## HOW TO COMPLETE THIS TASK
An exact copy of all the data is the expected answer.

## GIVEN DATA
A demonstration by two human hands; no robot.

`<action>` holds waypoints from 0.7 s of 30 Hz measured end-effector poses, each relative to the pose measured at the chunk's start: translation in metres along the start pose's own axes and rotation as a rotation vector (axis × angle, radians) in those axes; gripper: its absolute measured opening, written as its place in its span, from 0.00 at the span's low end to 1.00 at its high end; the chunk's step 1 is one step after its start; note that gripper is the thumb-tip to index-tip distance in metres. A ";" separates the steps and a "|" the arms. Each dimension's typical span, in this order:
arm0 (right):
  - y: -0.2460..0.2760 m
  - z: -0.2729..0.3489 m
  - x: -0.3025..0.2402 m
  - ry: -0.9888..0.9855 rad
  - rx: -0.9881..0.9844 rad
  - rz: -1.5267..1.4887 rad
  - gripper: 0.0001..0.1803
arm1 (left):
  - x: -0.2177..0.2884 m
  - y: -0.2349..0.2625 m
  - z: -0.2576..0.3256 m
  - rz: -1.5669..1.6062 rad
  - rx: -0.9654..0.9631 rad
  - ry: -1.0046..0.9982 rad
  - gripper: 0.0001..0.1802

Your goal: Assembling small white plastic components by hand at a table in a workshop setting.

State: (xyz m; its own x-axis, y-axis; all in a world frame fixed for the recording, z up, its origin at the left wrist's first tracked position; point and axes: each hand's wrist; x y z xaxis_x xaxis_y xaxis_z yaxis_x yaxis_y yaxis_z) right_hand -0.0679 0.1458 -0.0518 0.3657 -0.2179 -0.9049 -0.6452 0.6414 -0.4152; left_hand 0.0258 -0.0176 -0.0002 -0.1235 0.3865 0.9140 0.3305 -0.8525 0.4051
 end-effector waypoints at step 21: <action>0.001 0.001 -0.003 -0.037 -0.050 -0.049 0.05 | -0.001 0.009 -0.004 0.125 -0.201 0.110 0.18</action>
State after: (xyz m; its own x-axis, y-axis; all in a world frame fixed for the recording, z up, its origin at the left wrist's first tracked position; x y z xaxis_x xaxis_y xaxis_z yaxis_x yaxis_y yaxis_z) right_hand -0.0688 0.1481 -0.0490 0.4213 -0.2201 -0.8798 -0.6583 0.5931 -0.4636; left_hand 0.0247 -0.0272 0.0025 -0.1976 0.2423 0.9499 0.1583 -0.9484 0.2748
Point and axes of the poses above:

## RESPONSE BELOW
A demonstration by two human hands; no robot.

`<action>` holds waypoints from 0.7 s of 30 Hz measured end-effector poses, each relative to the pose measured at the chunk's start: translation in metres along the start pose's own axes and rotation as a rotation vector (axis × angle, radians) in those axes; gripper: its absolute measured opening, written as its place in its span, from 0.00 at the span's low end to 1.00 at its high end; the chunk's step 1 is one step after its start; note that gripper is the thumb-tip to index-tip distance in metres. A ";" separates the steps and a "|" the arms. Each dimension's typical span, in this order:
arm0 (right):
  - y: -0.2460..0.2760 m
  - z: -0.2729..0.3489 m
  - x: -0.3025..0.2402 m
  - ry: -0.9888..0.9855 rad
  - rx: -0.9881..0.9844 rad
  - rz: -1.5267..1.4887 rad
  - gripper: 0.0001..0.1803
arm1 (left):
  - x: -0.2177..0.2884 m
  - y: -0.2349..0.2625 m
  - z: -0.2576..0.3256 m
  - rz: -1.5669..1.6062 rad
  - rx: -0.9654..0.9631 rad
  - ry: -1.0046..0.9982 rad
  - gripper: 0.0001..0.1802

Your goal: Assembling small white plastic components by hand at a table in a workshop setting.

State: (xyz m; its own x-axis, y-axis; all in a world frame fixed for the recording, z up, its origin at the left wrist's first tracked position; point and axes: each hand's wrist; x y z xaxis_x xaxis_y xaxis_z yaxis_x yaxis_y yaxis_z) right_hand -0.0679 0.1458 -0.0518 0.3657 -0.2179 -0.9049 -0.6452 0.6414 -0.4152; left_hand 0.0258 -0.0176 -0.0002 -0.1235 0.3865 0.9140 0.3305 -0.8525 0.4051
 end-effector waypoints at step 21: <action>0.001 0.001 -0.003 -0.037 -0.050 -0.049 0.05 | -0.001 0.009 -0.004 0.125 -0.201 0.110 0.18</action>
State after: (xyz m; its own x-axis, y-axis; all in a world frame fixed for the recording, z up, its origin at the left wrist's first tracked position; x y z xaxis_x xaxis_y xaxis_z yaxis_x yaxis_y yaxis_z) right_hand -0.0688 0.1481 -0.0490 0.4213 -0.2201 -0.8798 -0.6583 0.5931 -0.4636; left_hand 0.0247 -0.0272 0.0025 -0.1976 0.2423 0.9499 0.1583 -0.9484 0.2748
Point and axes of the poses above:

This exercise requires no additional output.